**Exercise:** Please transcribe the data that follows exactly, from its first line through the line that contains "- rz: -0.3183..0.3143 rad".

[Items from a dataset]

——

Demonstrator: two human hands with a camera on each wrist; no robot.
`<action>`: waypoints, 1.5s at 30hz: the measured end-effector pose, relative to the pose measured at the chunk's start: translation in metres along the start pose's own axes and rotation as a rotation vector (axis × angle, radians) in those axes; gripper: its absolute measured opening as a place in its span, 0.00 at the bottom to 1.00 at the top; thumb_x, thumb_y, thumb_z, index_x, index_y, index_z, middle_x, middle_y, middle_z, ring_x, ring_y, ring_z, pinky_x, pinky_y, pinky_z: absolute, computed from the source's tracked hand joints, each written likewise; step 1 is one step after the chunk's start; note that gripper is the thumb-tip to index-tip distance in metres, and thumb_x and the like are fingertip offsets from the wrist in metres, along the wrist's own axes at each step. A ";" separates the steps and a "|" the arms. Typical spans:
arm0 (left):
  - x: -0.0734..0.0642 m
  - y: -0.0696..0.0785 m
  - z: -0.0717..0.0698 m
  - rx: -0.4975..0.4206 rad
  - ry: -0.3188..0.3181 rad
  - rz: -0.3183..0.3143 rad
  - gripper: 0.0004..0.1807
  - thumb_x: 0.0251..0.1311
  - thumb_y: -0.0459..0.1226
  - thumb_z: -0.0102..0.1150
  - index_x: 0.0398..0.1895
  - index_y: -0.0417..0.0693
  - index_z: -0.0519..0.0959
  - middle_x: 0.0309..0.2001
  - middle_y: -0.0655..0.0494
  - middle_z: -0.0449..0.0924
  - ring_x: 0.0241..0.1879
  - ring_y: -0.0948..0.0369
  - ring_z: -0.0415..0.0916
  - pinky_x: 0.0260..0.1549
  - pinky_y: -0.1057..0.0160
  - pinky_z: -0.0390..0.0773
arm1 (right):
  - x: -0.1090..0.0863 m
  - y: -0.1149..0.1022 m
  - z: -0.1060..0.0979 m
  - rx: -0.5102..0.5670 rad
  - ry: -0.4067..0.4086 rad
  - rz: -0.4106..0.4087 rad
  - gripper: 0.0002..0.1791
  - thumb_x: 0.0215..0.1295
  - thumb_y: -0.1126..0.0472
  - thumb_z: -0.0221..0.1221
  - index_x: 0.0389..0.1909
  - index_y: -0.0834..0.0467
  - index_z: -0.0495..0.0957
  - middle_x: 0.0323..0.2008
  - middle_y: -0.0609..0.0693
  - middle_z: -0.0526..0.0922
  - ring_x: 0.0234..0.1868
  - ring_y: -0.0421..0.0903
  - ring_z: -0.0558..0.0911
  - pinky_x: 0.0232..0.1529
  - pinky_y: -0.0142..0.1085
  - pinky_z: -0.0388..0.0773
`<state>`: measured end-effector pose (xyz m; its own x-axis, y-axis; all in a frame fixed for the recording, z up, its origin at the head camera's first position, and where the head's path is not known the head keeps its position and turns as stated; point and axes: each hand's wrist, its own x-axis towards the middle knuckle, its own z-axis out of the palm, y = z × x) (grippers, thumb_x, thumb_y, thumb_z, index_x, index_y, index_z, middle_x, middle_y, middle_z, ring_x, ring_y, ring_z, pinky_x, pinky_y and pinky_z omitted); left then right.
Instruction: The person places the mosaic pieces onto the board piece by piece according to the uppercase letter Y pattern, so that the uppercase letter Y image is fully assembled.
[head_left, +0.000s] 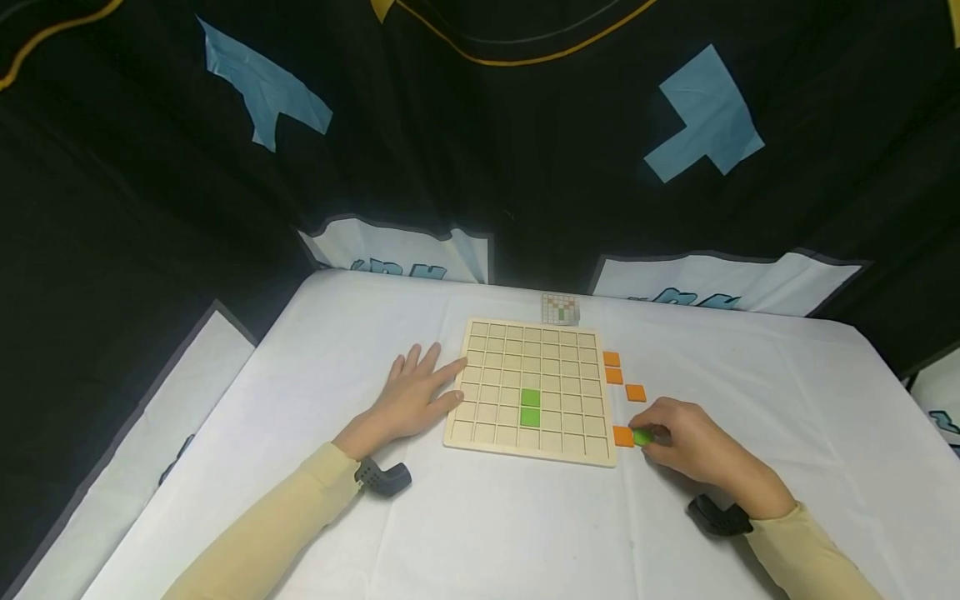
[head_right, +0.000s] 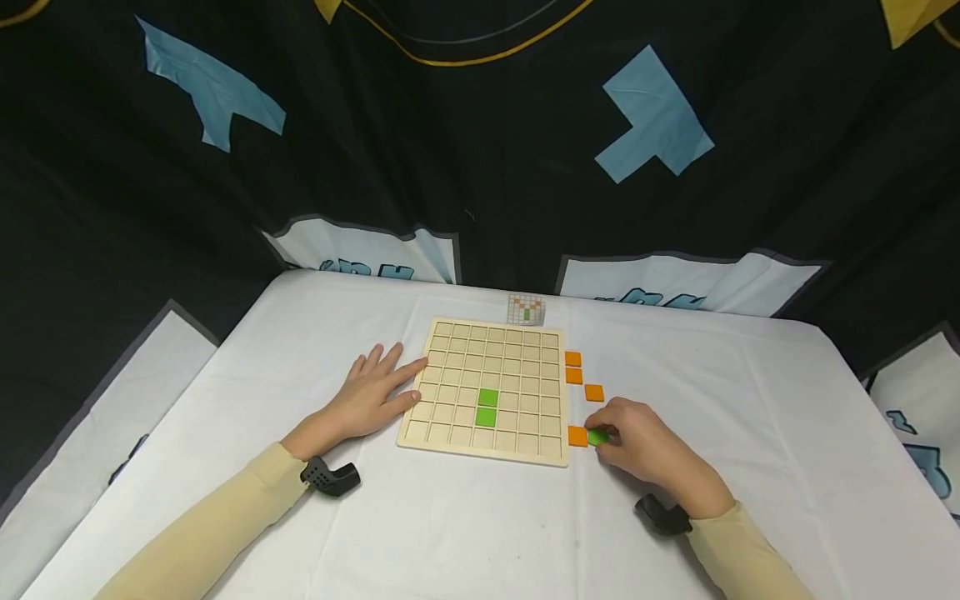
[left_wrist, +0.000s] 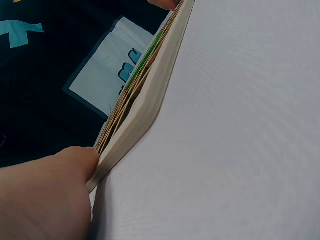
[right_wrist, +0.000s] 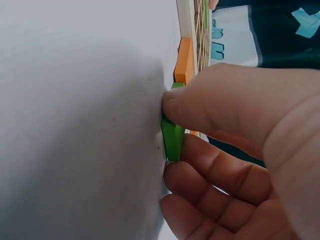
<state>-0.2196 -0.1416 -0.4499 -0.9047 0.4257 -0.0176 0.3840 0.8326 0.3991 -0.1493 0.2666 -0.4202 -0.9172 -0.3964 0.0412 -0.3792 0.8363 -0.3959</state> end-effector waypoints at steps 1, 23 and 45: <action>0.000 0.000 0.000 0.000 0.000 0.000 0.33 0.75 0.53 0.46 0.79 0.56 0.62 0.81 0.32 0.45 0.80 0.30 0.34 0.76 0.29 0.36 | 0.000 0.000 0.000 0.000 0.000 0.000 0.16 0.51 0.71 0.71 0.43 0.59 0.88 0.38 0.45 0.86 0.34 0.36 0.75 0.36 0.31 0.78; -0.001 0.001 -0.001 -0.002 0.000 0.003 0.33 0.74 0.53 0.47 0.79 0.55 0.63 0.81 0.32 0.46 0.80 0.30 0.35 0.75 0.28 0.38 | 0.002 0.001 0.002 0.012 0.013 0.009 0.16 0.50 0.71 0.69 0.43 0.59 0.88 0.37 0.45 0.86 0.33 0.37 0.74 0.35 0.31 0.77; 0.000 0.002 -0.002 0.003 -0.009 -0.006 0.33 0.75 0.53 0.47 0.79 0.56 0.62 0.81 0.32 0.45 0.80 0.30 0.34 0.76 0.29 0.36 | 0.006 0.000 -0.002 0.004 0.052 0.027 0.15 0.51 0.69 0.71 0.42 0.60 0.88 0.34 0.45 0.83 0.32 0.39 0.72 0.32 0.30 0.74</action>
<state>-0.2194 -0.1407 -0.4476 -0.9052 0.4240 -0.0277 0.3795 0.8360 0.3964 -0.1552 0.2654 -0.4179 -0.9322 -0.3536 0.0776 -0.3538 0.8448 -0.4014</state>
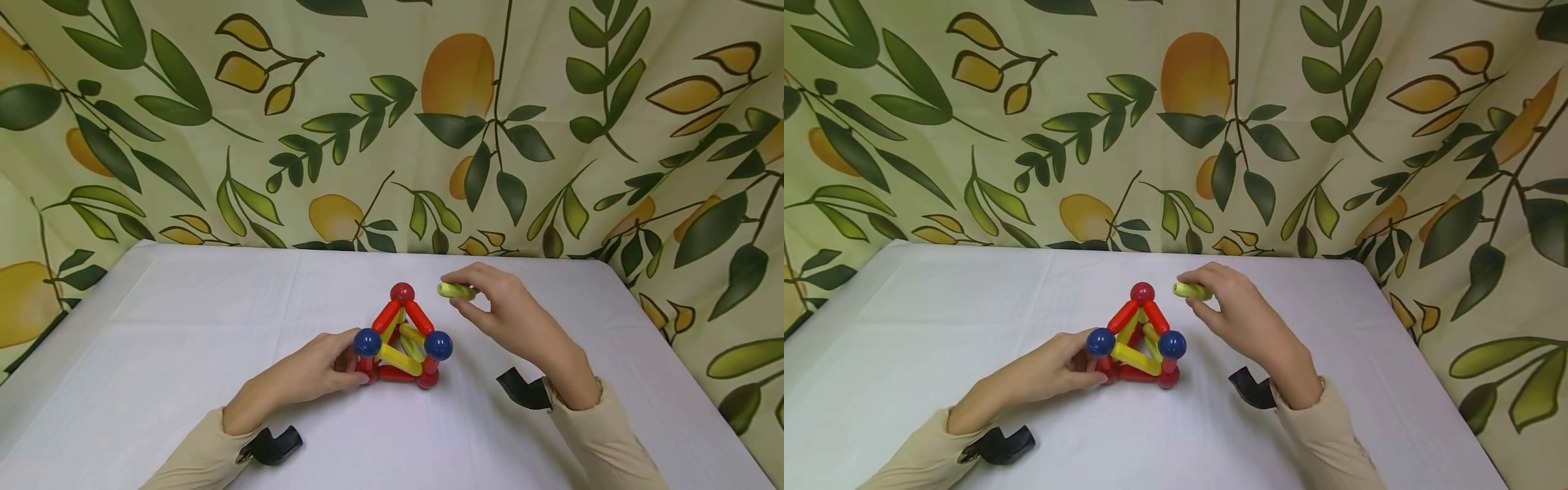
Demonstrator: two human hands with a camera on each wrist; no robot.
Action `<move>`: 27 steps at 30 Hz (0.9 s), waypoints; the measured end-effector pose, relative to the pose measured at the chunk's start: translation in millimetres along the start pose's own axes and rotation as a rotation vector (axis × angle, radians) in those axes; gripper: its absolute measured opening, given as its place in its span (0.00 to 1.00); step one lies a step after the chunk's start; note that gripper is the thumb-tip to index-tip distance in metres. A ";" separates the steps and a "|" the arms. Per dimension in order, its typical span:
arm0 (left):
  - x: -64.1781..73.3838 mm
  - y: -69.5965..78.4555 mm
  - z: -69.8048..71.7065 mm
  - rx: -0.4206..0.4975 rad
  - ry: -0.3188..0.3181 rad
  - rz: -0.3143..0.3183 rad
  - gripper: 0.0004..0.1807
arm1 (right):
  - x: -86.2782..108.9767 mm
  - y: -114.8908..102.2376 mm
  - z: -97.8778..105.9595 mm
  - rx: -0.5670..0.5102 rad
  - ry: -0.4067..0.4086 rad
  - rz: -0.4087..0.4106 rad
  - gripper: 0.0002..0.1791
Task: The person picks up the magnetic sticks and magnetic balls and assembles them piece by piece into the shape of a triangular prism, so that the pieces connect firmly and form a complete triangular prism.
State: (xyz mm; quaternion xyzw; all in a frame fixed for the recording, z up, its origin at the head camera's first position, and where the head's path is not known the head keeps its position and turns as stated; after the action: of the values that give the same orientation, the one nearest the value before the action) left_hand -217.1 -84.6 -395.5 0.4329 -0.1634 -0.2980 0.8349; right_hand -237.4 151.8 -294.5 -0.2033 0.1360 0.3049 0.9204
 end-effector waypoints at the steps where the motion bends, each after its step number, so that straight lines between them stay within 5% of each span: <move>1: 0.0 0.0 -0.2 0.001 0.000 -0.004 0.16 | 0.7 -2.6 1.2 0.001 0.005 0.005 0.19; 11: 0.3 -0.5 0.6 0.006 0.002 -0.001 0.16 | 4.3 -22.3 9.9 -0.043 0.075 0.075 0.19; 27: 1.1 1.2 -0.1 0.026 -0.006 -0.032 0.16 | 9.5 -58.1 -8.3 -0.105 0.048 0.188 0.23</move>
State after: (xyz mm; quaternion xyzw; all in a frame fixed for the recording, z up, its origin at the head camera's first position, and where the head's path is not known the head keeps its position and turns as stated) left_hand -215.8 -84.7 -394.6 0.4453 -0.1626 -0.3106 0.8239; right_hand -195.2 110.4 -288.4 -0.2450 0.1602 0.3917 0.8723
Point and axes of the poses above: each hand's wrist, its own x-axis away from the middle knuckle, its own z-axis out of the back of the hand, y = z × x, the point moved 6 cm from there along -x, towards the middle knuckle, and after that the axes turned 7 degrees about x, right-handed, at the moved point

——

**Response:**
Demonstrator: two human hands with a camera on each wrist; no robot.
`<action>`: waypoints, 1.5s at 30hz: the measured end-effector pose, relative to the pose measured at the chunk's start: translation in metres along the start pose's own axes and rotation as a rotation vector (axis × angle, radians) in those axes; gripper: its absolute measured opening as a place in its span, 0.00 at the bottom to 1.00 at the top; thumb_x, thumb_y, thumb_z, index_x, index_y, index_z, middle_x, middle_y, middle_z, ring_x, ring_y, ring_z, pinky_x, pinky_y, pinky_z: absolute, computed from the source's tracked hand joints, each written likewise; step 1 is one step after the chunk's start; note that gripper is the thumb-tip to index-tip distance in metres, and thumb_x and the like are fingertip offsets from the wrist in metres, along the wrist's own axes at each step. A ";" separates the steps and a "|" the arms. Typical spans:
arm0 (left):
  - x: -0.0734..0.0642 m
  - y: -0.0696..0.0785 m
  - z: -0.0717..0.0698 m
  - rx: -0.4975..0.4206 rad
  - ry: -0.3188..0.3181 rad
  - rz: -0.3183..0.3143 rad

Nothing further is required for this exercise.